Method: This paper proposes a lightweight protein-conditioned diffusion generative model. It innovatively integrates a dual-path conditioning mechanism with coarse-step folded structure representation, incorporating protein embedding pooling, local geometric bias injection, masked SMILES sequence generation, and ring-aware chemical validity checking. Selective compilation and gradient accumulation are employed to enhance training stability and long-sequence modeling capability.
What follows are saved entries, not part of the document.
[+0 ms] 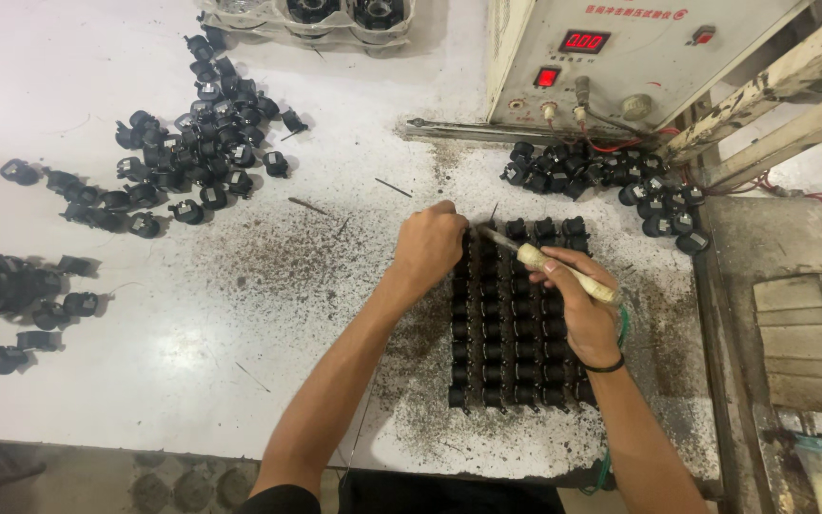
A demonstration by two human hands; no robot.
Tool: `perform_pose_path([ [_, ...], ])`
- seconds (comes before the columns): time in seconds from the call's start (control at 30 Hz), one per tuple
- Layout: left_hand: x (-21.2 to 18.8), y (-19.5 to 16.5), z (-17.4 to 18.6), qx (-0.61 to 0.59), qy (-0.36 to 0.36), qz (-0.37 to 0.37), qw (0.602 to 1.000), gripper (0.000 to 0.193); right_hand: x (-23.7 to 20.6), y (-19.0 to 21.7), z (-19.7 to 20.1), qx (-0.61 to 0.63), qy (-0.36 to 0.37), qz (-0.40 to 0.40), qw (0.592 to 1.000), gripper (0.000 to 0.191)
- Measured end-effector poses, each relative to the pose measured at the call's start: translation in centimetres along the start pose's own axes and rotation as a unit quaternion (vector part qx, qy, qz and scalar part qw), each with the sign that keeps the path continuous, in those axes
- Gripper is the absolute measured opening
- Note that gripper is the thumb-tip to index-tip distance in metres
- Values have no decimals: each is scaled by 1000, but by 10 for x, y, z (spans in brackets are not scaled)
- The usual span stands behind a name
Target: The person uses a soldering iron to apply solder to small black electronic components arranged in a grid on a white workbench. They hold the components with one hand and apply the soldering iron with the other, moving systematically across the grid.
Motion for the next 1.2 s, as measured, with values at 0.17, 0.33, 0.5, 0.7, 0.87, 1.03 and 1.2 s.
perform_pose_path([
  [0.17,-1,2,-2,6,-5,-2,1000,9,0,-1,1,7,-1,5,1000,27],
  [0.33,1,7,-8,-5,24,16,1000,12,0,-2,3,16,-11,-3,1000,27],
  [0.5,-1,8,-7,-1,4,-4,1000,9,0,-1,0,12,-2,1,1000,27],
  [0.7,2,7,-12,29,17,-16,999,8,1,2,-2,6,25,1,1000,27],
  [0.87,3,-24,37,0,-72,0,997,12,2,20,25,57,-17,44,997,26],
  [1.03,15,-114,96,-28,-29,-93,995,13,-1,14,33,69,-30,20,997,24],
  [1.2,65,-137,164,-72,-226,-197,952,14,0,6,30,71,-23,16,997,25],
])
Point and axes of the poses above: each hand's wrist, its own x-axis towards the middle knuckle, its own z-axis out of the back of the hand, y = z × x, the point moved 7 cm from there along x, towards the middle knuckle, and after that the axes turned 2 degrees about -y, right-handed, at the moved point
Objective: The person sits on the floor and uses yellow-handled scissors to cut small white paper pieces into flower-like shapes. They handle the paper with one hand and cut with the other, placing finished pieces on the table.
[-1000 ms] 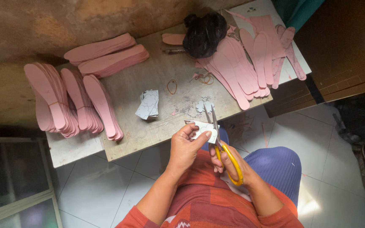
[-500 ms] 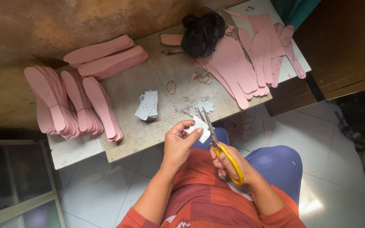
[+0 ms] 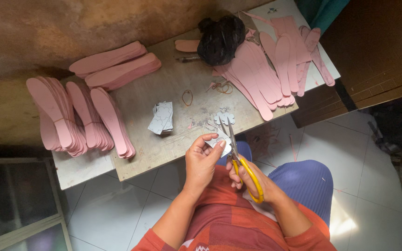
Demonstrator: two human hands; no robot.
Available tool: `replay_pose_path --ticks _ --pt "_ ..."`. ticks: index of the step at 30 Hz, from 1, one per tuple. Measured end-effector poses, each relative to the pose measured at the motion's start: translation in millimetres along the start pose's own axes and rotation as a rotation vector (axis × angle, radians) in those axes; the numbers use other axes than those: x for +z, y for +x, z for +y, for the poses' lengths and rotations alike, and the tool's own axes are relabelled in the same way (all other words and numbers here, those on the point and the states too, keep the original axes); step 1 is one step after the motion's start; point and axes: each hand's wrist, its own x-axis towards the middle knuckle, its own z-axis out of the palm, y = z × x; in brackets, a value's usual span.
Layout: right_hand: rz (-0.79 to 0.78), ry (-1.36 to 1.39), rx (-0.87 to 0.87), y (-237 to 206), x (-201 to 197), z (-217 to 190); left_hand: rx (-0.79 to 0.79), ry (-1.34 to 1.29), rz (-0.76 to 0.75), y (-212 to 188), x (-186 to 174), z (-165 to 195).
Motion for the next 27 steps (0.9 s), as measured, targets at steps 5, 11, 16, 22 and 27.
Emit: replay_pose_path --ticks 5,11,16,22,27 --pt "0.001 0.033 0.041 -2.9 -1.1 0.4 -0.02 -0.06 -0.009 1.6 0.2 3.3" --pt "0.002 0.053 0.055 -6.2 -1.6 -1.3 -0.027 -0.025 -0.01 1.1 -1.4 11.8" --pt "-0.014 0.041 0.071 -6.4 -2.9 -3.3 -0.007 -0.049 -0.032 3.2 -5.2 22.3" --pt "-0.023 0.042 0.109 -5.8 -2.9 -2.9 0.013 -0.034 -0.014 5.5 -8.5 27.3" --pt "0.005 0.005 0.109 -2.2 -1.2 0.1 0.088 -0.109 -0.008 0.7 -0.2 20.6"
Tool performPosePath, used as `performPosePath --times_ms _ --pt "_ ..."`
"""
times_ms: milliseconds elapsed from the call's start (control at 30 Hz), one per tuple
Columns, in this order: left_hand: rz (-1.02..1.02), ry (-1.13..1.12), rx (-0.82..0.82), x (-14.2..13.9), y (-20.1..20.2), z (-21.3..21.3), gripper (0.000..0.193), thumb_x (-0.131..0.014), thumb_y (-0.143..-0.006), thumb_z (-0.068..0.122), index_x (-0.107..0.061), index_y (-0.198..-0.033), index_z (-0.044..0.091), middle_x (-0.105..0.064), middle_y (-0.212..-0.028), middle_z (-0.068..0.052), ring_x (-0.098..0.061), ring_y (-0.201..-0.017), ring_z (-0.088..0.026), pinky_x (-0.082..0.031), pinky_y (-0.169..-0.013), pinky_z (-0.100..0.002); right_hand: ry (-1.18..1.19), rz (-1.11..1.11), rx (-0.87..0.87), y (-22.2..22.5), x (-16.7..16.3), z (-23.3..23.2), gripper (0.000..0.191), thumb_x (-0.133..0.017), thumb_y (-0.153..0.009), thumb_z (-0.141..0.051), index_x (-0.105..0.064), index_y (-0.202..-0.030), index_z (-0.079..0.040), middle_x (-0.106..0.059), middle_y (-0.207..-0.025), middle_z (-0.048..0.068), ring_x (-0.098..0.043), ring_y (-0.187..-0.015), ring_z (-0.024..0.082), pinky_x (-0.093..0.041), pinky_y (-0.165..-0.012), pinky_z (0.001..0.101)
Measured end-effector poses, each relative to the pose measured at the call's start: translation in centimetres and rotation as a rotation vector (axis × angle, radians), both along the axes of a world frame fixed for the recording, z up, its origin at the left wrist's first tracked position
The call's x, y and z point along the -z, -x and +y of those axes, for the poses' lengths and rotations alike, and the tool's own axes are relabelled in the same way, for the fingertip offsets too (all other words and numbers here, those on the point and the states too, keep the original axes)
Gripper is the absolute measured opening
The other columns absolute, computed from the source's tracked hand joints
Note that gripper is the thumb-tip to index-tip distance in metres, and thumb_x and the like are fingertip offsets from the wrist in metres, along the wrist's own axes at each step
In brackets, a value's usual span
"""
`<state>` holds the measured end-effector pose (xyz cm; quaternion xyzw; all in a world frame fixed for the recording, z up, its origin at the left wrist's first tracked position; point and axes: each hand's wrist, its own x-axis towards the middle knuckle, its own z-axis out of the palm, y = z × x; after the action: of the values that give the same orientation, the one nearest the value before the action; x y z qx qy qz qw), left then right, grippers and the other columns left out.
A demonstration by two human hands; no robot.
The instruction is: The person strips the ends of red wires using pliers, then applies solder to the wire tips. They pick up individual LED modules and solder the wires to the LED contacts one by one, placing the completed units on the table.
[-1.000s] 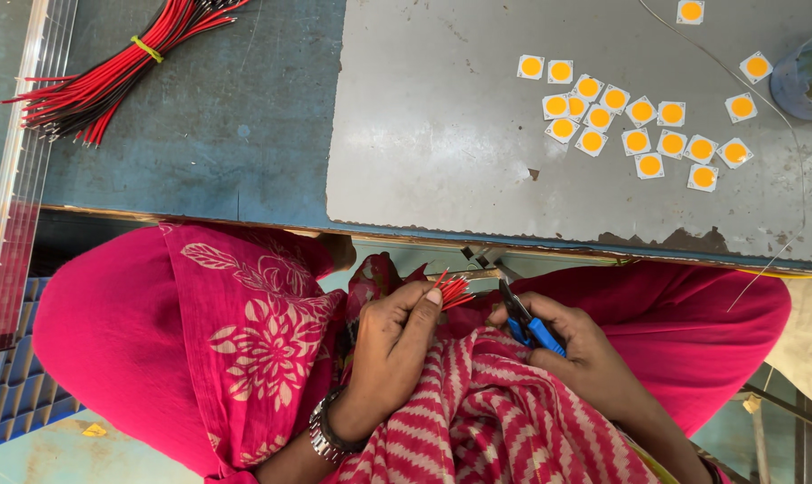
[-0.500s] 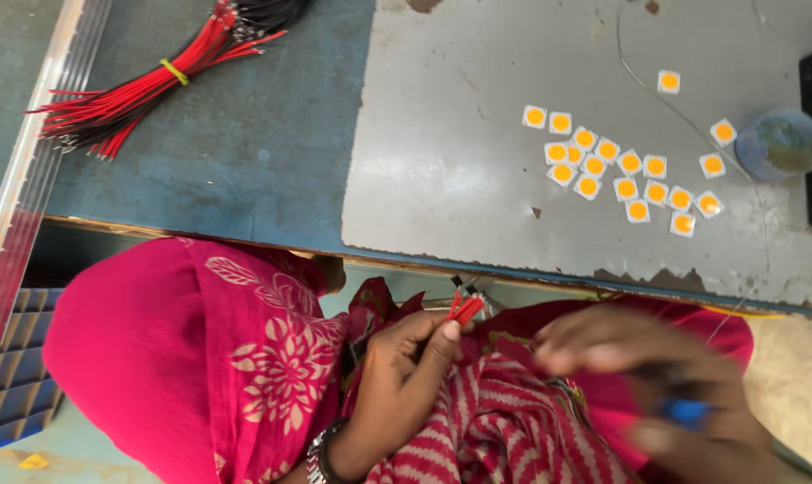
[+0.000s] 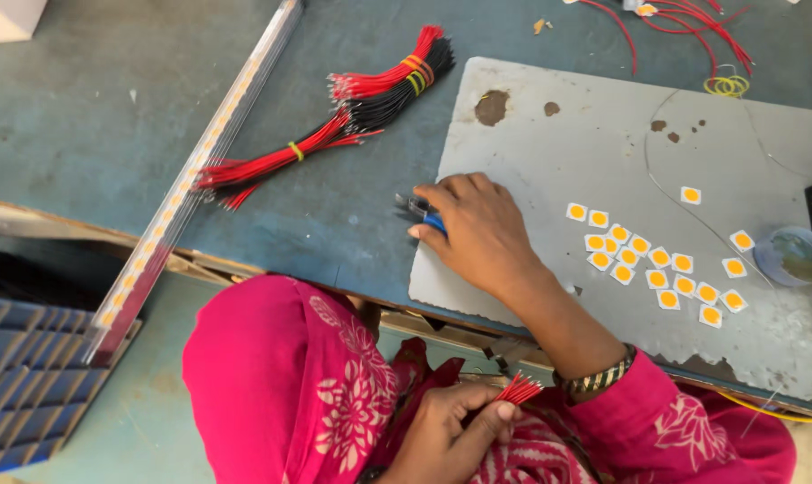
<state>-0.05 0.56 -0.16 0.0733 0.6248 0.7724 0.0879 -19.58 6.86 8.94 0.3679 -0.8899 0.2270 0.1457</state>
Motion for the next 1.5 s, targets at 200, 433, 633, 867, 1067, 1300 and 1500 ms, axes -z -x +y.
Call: performPosePath --times_ms 200,433,633,867,1067,1300,1500 --pt "0.153 0.008 -0.267 -0.2 -0.9 -0.1 0.026 -0.064 -0.098 0.007 -0.077 -0.116 -0.005 -0.077 -0.090 -0.010 -0.066 -0.069 -0.011 -0.055 -0.062 -0.026 0.819 -0.671 -0.122 -6.2 2.1 6.9 0.041 -0.058 -0.107 -0.036 -0.074 -0.123 -0.001 -0.080 -0.118 0.012 -0.074 -0.114 0.020 -0.055 -0.104 0.0378" --pt "0.353 0.161 -0.312 -1.3 -0.4 0.9 0.021 -0.064 -0.100 0.008 -0.073 -0.114 -0.006 -0.078 -0.099 -0.016 -0.077 -0.093 -0.021 -0.059 -0.083 -0.031 1.201 -1.266 -0.344 -15.9 6.8 10.4 0.046 -0.067 -0.095 -0.025 -0.066 -0.132 0.002 -0.068 -0.137 0.018 -0.063 -0.127 0.026 -0.049 -0.108 0.0420" --pt "0.334 0.195 -0.223 -1.4 0.5 1.6 0.018 -0.065 -0.099 0.006 -0.072 -0.110 -0.006 -0.077 -0.099 -0.017 -0.078 -0.096 -0.021 -0.059 -0.084 -0.030 1.237 -1.095 -0.336 -15.4 12.3 12.0 0.030 -0.066 -0.104 -0.019 -0.074 -0.114 0.008 -0.070 -0.129 0.022 -0.062 -0.130 0.029 -0.047 -0.110 0.0459" --pt "0.301 0.214 -0.240 1.1 1.3 1.9 0.018 -0.069 -0.096 0.004 -0.075 -0.110 -0.005 -0.078 -0.100 -0.018 -0.080 -0.096 -0.023 -0.060 -0.083 -0.032 1.290 -1.255 -0.391 -14.5 16.8 12.6 0.032 -0.053 -0.103 -0.024 -0.067 -0.112 0.003 -0.063 -0.134 0.022 -0.054 -0.134 0.031 -0.044 -0.112 0.0487" --pt "0.355 0.268 -0.237 1.9 1.1 1.8 0.017 -0.073 -0.093 0.003 -0.076 -0.109 -0.004 -0.077 -0.095 -0.018 -0.082 -0.092 -0.025 -0.063 -0.080 -0.032 1.204 -1.120 -0.395 -14.6 17.5 13.1 0.029 -0.052 -0.108 -0.026 -0.063 -0.103 0.001 -0.061 -0.136 0.025 -0.049 -0.141 0.034 -0.036 -0.119 0.0541" --pt "0.299 0.289 -0.231 0.6 0.4 1.7 0.018 -0.069 -0.096 0.004 -0.074 -0.111 -0.003 -0.075 -0.094 -0.018 -0.080 -0.089 -0.024 -0.061 -0.077 -0.031 1.129 -1.162 -0.458 -14.3 14.7 13.6 0.029 -0.046 -0.110 -0.025 -0.062 -0.101 -0.002 -0.061 -0.141 0.026 -0.045 -0.146 0.035 -0.031 -0.122 0.0531" --pt "0.215 0.233 -0.245 0.6 0.3 1.7 0.012 -0.069 -0.099 0.007 -0.072 -0.099 -0.004 -0.065 -0.079 -0.010 -0.059 -0.072 -0.014 -0.049 -0.065 -0.029 1.262 -1.125 -0.220 -16.1 13.1 12.3 0.030 -0.054 -0.106 -0.012 -0.064 -0.124 0.009 -0.070 -0.134 0.025 -0.060 -0.134 0.037 -0.043 -0.114 0.0509"
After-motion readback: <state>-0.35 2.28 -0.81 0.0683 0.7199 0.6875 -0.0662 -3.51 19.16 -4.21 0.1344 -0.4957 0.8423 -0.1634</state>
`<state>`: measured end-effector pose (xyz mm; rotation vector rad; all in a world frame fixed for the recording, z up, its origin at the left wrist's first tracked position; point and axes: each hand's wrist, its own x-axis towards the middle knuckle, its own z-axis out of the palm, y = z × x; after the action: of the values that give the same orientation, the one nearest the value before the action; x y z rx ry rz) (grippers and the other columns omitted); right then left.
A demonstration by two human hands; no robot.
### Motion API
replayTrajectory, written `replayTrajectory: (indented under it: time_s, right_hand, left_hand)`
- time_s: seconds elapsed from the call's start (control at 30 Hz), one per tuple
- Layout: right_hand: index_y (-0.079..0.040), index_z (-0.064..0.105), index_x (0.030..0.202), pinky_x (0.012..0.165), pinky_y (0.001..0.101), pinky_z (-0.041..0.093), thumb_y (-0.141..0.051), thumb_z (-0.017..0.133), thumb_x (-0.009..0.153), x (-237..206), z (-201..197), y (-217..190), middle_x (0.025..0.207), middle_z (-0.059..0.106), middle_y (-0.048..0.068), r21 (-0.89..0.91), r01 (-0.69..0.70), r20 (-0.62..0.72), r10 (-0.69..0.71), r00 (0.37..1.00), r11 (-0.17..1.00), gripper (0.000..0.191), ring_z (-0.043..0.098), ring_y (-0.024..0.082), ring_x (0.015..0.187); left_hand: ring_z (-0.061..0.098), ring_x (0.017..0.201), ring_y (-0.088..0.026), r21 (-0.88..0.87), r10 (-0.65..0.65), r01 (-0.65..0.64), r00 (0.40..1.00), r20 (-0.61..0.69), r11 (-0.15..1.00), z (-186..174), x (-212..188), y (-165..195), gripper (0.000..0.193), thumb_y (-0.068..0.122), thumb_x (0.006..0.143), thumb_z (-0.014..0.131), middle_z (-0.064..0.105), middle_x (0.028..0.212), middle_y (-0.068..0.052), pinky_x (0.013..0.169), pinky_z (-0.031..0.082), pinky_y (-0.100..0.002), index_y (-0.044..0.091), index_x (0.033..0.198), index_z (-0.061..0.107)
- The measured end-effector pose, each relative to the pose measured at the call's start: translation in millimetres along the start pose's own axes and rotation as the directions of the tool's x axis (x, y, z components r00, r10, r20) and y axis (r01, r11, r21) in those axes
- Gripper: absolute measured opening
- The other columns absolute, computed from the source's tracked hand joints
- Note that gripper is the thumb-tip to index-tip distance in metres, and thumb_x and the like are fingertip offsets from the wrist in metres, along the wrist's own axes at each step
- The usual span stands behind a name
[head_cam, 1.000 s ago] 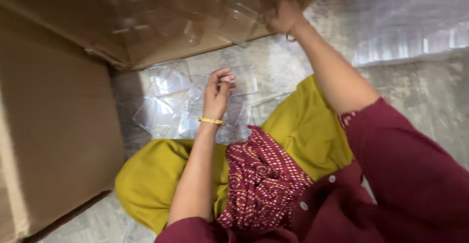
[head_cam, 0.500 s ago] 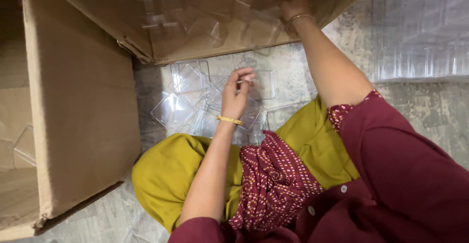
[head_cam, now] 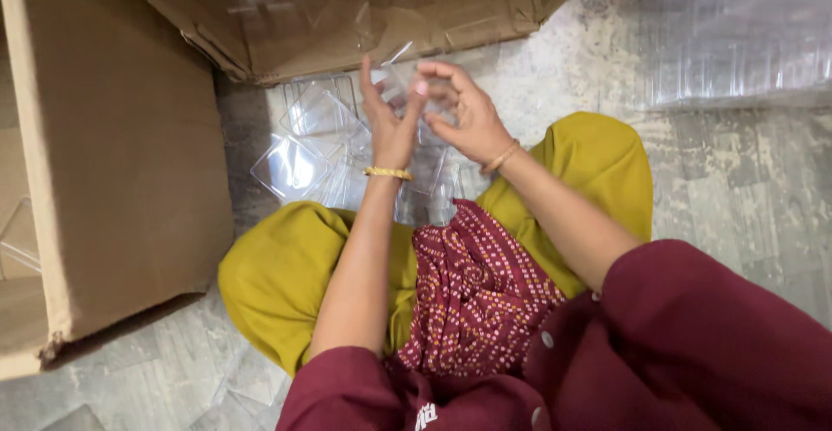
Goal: The person sits on the floor and folds flat clear plastic box pieces into open boxes, snapping the sides together by hand, then places the finished boxes into a cardboard box beside them, repeating the cycle.
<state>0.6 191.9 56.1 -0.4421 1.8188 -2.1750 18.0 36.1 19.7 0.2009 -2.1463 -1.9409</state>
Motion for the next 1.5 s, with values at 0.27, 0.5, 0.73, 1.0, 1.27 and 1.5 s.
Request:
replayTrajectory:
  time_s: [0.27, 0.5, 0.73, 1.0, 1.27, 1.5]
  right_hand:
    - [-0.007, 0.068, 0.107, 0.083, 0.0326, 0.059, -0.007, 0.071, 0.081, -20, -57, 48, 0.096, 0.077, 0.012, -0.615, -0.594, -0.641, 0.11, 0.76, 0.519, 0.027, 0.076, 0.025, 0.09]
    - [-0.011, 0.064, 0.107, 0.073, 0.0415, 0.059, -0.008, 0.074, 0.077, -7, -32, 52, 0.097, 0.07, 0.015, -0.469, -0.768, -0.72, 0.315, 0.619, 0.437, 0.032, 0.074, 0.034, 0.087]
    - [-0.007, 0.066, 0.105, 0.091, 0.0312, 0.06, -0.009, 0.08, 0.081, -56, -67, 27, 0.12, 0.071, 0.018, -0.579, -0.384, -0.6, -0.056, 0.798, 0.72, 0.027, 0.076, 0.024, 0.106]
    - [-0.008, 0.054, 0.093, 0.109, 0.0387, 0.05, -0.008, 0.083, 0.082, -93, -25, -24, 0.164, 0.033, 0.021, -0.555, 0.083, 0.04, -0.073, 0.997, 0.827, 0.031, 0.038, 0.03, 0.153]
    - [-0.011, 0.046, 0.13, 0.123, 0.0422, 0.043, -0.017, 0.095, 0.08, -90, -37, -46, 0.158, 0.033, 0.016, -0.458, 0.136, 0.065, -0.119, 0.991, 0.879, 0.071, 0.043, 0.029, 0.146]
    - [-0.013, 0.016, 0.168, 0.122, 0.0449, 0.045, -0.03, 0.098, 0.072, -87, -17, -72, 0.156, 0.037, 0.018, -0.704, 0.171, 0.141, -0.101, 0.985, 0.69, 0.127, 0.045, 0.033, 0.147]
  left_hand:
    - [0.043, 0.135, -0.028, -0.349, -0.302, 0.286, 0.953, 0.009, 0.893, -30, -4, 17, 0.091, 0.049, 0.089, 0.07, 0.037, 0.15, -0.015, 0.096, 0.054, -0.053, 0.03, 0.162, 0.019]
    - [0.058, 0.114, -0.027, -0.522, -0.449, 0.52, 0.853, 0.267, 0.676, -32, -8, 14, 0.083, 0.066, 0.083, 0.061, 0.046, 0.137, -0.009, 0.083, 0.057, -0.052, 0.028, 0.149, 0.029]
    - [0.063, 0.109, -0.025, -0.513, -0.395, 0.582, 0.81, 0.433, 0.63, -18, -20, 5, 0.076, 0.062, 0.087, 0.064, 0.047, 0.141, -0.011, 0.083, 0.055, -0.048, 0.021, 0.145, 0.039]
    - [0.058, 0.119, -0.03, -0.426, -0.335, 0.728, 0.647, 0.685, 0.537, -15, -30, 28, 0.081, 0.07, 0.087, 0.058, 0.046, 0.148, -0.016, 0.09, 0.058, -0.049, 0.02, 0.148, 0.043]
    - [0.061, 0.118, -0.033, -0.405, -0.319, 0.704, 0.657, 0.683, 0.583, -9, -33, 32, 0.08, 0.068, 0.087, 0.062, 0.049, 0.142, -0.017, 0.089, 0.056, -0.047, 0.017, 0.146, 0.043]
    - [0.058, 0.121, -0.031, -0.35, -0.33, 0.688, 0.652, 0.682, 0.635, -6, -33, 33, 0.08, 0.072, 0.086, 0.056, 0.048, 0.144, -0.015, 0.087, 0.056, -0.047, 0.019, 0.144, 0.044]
Results: Experiments demonstrate substantial improvements in generation efficiency and scalability. The model maintains high molecular validity, novelty, and uniqueness while achieving competitive docking performance and physicochemically plausible properties. It establishes an efficient new paradigm for large-scale, structure-guided de novo drug design.
📝 Abstract
Designing ligands that are both chemically valid and structurally compatible with protein binding pockets is a key bottleneck in computational drug discovery. Existing approaches either ignore structural context or rely on expensive, memory-intensive encoding that limits throughput and scalability. We present SiDGen (Structure-informed Diffusion Generator), a protein-conditioned diffusion framework that integrates masked SMILES generation with lightweight folding-derived features for pocket awareness. To balance expressivity with efficiency, SiDGen supports two conditioning pathways: a streamlined mode that pools coarse structural signals from protein embeddings and a full mode that injects localized pairwise biases for stronger coupling. A coarse-stride folding mechanism with nearest-neighbor upsampling alleviates the quadratic memory costs of pair tensors, enabling training on realistic sequence lengths. Learning stability is maintained through in-loop chemical validity checks and an invalidity penalty, while large-scale training efficiency is restored extit{via} selective compilation, dataloader tuning, and gradient accumulation. In automated benchmarks, SiDGen generates ligands with high validity, uniqueness, and novelty, while achieving competitive performance in docking-based evaluations and maintaining reasonable molecular properties. These results demonstrate that SiDGen can deliver scalable, pocket-aware molecular design, providing a practical route to conditional generation for high-throughput drug discovery.